The study also found that the construction of new townhouses is a top concern. Fifty-eight percent of respondents said they were either “extremely” or “very worried” about townhouses in the neighborhood. 

“Folks who are moving in might not be embracing the historic nature and culture of the neighborhood, they might not be moving to the neighborhood because they value that aspect,” said Rice University researcher Quianta Moore, who authored the study.

2. Half of the surveyed residents earn less than $10,000 per year

Around 10% earned $40,000 or more annually, according to survey results.

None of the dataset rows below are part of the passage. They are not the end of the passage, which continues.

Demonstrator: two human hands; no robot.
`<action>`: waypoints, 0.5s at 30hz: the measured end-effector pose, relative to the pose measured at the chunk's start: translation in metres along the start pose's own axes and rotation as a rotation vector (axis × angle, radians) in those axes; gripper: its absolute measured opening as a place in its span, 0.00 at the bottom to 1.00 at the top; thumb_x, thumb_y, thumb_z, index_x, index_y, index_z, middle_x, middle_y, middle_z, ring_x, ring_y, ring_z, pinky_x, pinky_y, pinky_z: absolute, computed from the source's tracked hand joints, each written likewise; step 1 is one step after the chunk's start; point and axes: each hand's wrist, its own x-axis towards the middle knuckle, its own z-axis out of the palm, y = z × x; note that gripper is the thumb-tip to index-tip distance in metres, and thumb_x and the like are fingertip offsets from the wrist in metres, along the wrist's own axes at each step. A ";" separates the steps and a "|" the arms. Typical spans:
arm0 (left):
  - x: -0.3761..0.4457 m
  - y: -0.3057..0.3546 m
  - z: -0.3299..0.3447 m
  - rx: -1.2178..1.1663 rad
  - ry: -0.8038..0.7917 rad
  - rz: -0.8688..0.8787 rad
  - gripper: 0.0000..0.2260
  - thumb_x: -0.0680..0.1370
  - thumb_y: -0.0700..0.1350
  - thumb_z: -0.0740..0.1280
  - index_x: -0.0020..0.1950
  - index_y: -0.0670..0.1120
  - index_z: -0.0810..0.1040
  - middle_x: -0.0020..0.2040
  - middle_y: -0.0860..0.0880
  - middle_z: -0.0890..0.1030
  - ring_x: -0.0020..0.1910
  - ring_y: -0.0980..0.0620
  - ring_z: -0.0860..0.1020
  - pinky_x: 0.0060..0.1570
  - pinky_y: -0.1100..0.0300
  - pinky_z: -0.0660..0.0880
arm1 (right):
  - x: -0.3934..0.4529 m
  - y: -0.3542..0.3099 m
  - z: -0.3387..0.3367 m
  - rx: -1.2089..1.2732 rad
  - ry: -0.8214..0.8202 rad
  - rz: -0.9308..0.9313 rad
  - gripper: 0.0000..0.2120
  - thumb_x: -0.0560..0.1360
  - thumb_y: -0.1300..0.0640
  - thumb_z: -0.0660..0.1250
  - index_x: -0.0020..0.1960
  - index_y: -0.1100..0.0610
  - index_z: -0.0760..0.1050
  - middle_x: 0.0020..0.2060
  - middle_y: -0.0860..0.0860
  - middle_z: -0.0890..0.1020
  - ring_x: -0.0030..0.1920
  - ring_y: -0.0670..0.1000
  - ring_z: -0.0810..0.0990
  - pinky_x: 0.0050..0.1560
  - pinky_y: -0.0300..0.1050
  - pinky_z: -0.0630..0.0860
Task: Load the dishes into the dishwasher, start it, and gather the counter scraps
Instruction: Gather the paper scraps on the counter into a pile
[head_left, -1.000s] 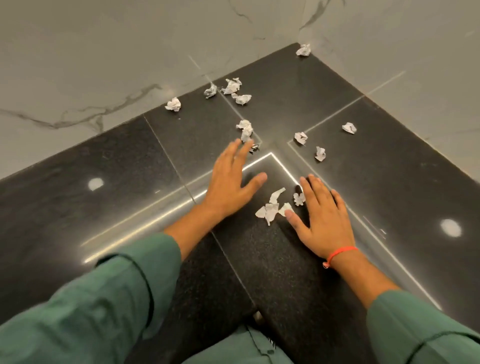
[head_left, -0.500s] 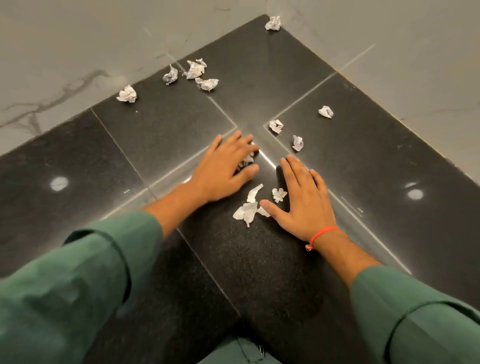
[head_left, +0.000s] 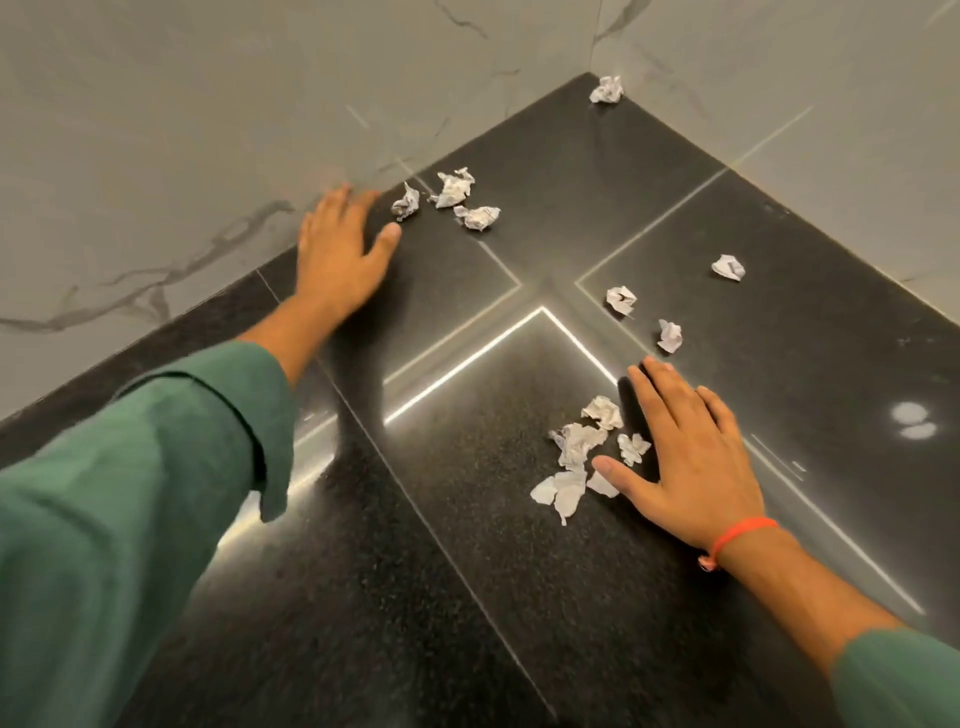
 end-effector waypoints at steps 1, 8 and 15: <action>0.005 -0.008 0.000 0.043 -0.022 0.001 0.29 0.81 0.63 0.55 0.78 0.50 0.65 0.79 0.42 0.62 0.78 0.42 0.60 0.77 0.42 0.53 | 0.001 0.000 0.000 -0.001 -0.004 0.000 0.45 0.74 0.24 0.48 0.82 0.50 0.51 0.81 0.48 0.53 0.81 0.48 0.52 0.79 0.55 0.51; -0.029 0.032 0.030 -0.009 -0.076 0.204 0.29 0.81 0.63 0.52 0.78 0.50 0.65 0.78 0.44 0.67 0.78 0.46 0.63 0.76 0.44 0.55 | 0.006 0.001 -0.003 0.015 -0.002 -0.004 0.45 0.73 0.24 0.50 0.82 0.50 0.53 0.81 0.48 0.54 0.80 0.48 0.53 0.79 0.55 0.51; -0.118 0.133 0.047 -0.347 -0.252 0.679 0.24 0.84 0.54 0.59 0.79 0.49 0.65 0.80 0.49 0.63 0.79 0.51 0.61 0.78 0.52 0.56 | 0.007 0.000 -0.005 0.004 -0.017 -0.002 0.46 0.73 0.23 0.50 0.82 0.50 0.52 0.81 0.48 0.53 0.80 0.48 0.53 0.78 0.57 0.54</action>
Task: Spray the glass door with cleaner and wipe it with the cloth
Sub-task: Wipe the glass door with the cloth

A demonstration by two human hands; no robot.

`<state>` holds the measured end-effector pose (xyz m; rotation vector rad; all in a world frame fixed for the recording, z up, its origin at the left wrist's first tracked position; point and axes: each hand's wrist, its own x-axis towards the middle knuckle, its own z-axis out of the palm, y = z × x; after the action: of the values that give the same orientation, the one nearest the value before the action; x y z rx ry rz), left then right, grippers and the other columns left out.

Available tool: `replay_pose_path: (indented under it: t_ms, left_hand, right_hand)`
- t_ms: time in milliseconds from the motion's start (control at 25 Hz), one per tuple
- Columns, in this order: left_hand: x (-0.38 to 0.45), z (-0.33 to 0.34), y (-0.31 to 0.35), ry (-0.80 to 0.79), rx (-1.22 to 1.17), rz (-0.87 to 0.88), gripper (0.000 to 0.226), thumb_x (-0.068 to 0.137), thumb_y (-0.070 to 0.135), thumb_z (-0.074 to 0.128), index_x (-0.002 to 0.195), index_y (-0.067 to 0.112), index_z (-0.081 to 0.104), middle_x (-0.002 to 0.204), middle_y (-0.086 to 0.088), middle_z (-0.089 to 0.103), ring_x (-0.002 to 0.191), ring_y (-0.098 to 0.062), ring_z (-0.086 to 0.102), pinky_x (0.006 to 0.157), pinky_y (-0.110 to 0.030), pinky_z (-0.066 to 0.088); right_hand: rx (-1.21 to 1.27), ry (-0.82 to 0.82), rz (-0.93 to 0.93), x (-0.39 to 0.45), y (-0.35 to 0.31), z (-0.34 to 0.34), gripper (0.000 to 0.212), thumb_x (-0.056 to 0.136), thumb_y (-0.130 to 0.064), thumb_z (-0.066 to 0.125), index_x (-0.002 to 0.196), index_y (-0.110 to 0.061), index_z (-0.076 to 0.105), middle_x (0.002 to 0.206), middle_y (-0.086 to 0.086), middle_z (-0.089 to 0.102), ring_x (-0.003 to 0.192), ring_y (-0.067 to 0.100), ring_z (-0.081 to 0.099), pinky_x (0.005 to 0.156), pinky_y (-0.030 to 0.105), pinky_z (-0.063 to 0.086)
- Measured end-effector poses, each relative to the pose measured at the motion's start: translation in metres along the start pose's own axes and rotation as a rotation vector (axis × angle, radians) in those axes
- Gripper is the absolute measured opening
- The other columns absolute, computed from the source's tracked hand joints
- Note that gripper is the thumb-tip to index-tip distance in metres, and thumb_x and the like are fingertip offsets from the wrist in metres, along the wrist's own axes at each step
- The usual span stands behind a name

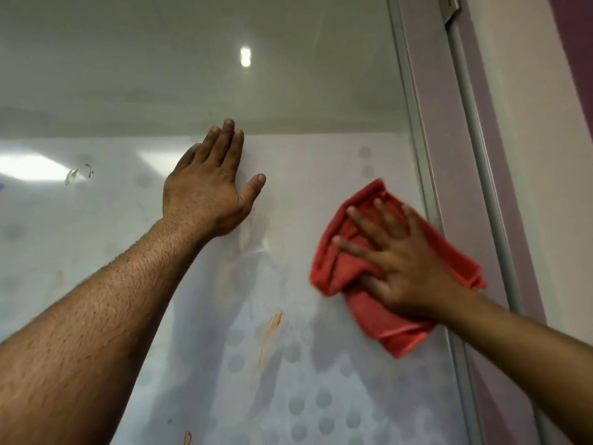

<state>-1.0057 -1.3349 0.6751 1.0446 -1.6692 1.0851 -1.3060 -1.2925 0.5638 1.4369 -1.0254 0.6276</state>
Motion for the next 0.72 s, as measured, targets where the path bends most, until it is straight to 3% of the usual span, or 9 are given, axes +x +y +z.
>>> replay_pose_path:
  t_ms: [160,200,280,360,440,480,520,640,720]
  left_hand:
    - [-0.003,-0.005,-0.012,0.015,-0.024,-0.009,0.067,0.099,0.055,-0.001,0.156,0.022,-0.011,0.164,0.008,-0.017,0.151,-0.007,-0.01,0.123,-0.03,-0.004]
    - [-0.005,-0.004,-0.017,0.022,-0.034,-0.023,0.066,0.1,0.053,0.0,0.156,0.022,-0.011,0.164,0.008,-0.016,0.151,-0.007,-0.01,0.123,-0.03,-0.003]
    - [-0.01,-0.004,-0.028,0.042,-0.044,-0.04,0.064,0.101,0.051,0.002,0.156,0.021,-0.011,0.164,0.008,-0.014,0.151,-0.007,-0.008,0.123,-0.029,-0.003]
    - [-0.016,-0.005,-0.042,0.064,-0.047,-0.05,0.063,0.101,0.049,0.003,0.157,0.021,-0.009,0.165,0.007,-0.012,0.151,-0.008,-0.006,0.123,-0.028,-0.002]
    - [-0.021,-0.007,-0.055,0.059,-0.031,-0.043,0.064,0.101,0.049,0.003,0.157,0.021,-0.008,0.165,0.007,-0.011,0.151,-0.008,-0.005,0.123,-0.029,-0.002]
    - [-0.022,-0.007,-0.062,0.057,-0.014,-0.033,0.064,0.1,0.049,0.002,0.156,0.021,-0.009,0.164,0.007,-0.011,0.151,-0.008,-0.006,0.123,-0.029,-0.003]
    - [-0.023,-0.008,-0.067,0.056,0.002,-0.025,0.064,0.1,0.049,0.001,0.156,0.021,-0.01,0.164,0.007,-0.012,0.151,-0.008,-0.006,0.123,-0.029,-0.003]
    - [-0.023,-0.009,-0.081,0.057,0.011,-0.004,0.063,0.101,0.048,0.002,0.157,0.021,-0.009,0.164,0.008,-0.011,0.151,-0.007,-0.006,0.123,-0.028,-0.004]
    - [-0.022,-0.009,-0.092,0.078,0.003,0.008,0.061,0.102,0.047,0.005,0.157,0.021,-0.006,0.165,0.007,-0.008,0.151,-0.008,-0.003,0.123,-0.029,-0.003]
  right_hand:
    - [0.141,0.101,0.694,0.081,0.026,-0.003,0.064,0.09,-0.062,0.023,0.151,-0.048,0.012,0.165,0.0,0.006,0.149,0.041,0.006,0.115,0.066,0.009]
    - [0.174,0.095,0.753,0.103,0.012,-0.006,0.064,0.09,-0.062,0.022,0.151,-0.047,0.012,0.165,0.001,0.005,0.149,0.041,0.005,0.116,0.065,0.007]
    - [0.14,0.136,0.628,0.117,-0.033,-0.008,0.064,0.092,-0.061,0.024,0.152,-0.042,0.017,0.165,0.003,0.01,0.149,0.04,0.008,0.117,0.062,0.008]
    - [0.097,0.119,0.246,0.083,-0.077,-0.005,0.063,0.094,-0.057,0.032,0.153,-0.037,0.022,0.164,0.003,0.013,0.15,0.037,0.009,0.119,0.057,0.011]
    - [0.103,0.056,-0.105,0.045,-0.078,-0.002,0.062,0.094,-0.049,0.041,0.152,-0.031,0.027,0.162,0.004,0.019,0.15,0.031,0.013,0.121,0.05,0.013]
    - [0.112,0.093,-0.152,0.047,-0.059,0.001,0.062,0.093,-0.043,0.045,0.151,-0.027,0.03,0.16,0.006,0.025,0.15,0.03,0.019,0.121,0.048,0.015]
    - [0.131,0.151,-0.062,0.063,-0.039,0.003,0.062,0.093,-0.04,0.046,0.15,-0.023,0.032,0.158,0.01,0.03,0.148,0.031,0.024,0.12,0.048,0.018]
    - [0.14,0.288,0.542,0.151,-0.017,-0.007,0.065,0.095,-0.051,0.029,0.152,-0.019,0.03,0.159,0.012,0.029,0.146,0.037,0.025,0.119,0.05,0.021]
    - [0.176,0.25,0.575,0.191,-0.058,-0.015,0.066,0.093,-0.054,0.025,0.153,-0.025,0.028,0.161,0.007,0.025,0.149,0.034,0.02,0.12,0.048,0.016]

The report also found that 43% of residents had attended some college or higher education.

3. Third Ward has high rates of civic and community engagement

Nearly 65% of Third Ward residents reported high collective efficacy scores, based on questions about whether they would help their neighbors in various scenarios.

And in 2016, voter turnout in Third Ward (64%) was stronger than statewide turnout (46%), according to survey results.  

Additionally, nearly 25% of those surveyed said they took part in a civic engagement group, compared to the national average of 15%. 

A boarded-up home in Houston’s Third Ward stands in front of pricey new townhouses.

4. A majority of Third Ward residents have been there for more than 15 years

Of the residents who had been in Third Ward for more than 15 years, 49% said they were very satisfied with the neighborhood. 

Only 13% of all respondents said they were either “very dissatisfied” or “somewhat dissatisfied” with the neighborhood, regardless of how long they lived in the neighborhood. 

5. More than 80% of residents rent their homes

Average monthly rental rates in Third Ward were $579. Nearly 27% of residents had their rent increase in the last 12 months, according to survey results. 

About 22% of residents were worried about having to move in the next year. Most of those concerns came from rising rental costs, although crime was another significant factor. 

The historic Eldorado Ballroom was known for its jazz, blues and R&B performances in Houston’s Third Ward.

6. Third Ward residents are relatively healthy

More than half of residents self-reported their health status as “good” or “very good”. 

Although reports of conditions like asthma and arthritis were higher than the national average, researcher Quianta Moore said due to the high rates of poverty, she expected health outcomes to be worse. 

“I would have anticipated that the rates of depression and high blood pressure and obesity would far exceed the national average, and I didn’t find that,” Moore said.